Exercise brief: Please write out exactly the lines of the data below from the line holding "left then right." through the line holding "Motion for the", and leave out the rest.

Supplied material:
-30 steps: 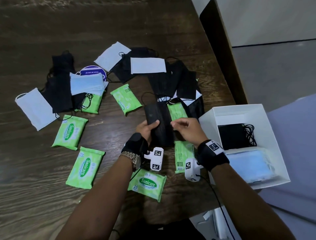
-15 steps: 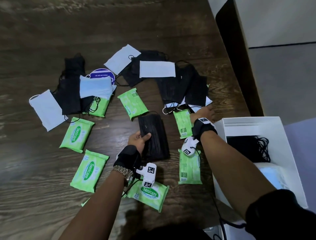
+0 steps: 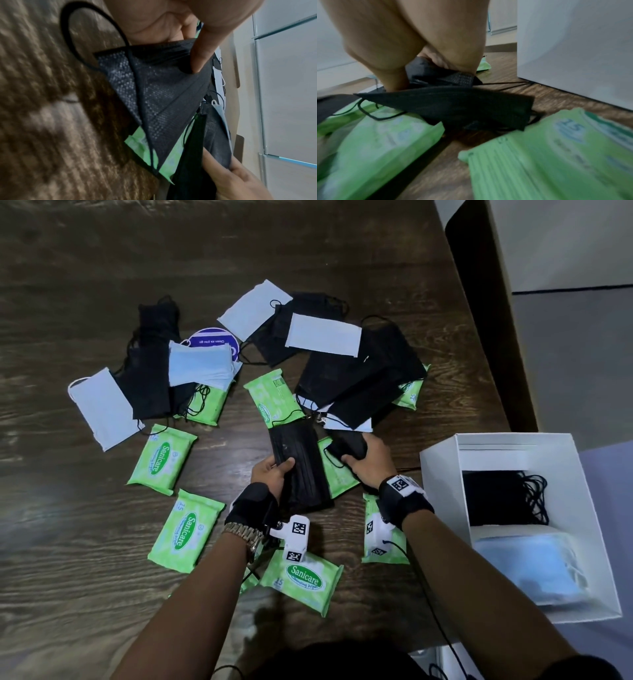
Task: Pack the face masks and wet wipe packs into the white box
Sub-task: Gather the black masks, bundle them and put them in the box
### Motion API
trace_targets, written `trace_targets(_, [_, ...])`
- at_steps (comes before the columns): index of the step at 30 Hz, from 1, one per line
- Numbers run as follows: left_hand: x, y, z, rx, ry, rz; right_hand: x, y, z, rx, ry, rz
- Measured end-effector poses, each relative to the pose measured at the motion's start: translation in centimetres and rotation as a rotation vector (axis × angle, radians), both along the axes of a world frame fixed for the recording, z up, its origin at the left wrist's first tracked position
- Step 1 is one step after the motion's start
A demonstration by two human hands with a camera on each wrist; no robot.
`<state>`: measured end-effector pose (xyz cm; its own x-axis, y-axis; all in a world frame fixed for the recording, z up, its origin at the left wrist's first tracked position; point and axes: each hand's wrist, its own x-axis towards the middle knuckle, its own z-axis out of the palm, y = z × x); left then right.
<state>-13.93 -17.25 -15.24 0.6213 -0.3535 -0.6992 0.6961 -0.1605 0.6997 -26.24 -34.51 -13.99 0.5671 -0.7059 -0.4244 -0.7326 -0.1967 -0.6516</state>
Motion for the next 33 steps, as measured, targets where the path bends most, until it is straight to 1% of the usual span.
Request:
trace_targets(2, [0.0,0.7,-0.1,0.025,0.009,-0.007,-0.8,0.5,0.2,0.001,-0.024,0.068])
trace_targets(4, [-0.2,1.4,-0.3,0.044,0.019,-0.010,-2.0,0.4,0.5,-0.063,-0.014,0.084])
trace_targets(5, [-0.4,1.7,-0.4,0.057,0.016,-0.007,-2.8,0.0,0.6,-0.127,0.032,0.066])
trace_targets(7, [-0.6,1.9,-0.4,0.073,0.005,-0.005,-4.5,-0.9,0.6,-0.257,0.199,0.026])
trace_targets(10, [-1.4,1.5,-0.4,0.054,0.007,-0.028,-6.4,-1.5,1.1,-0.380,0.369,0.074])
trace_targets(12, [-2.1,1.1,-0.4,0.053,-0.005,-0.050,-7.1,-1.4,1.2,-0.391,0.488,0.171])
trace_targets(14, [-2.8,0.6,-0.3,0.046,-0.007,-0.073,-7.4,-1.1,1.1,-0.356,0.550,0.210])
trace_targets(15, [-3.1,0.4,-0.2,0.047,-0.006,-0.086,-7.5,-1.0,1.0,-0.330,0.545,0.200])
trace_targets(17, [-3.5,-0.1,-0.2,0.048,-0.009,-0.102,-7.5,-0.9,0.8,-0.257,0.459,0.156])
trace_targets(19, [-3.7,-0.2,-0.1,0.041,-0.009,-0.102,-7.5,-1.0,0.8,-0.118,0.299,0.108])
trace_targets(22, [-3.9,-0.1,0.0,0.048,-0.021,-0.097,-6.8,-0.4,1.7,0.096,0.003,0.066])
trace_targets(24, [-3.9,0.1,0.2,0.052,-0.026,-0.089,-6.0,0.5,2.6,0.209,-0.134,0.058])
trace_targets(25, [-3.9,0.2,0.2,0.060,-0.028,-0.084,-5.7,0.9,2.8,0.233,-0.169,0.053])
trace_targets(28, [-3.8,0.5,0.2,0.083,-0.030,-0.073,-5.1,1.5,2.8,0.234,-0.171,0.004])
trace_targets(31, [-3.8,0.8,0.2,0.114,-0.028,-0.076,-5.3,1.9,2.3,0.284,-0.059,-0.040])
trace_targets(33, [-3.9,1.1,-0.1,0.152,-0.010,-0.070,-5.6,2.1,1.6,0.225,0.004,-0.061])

Response area:
`<state>`: measured end-effector pose (xyz cm; its own x-axis, y-axis; all in a world frame fixed for the recording, z up, its origin at the left wrist's first tracked position; point and axes: each hand's wrist, its own x-axis towards the middle knuckle, its own z-axis out of the palm, y = z × x); left then right.
<state>-13.93 -17.25 -15.24 0.6213 -0.3535 -0.6992 0.6961 -0.1605 0.6997 -26.24 -34.51 -13.99 0.5671 -0.7059 -0.4244 -0.7326 -0.1967 -0.6516</state>
Motion for the next 33 steps, as measured, targets where the path bends most, until it is straight to 1% of the usual span.

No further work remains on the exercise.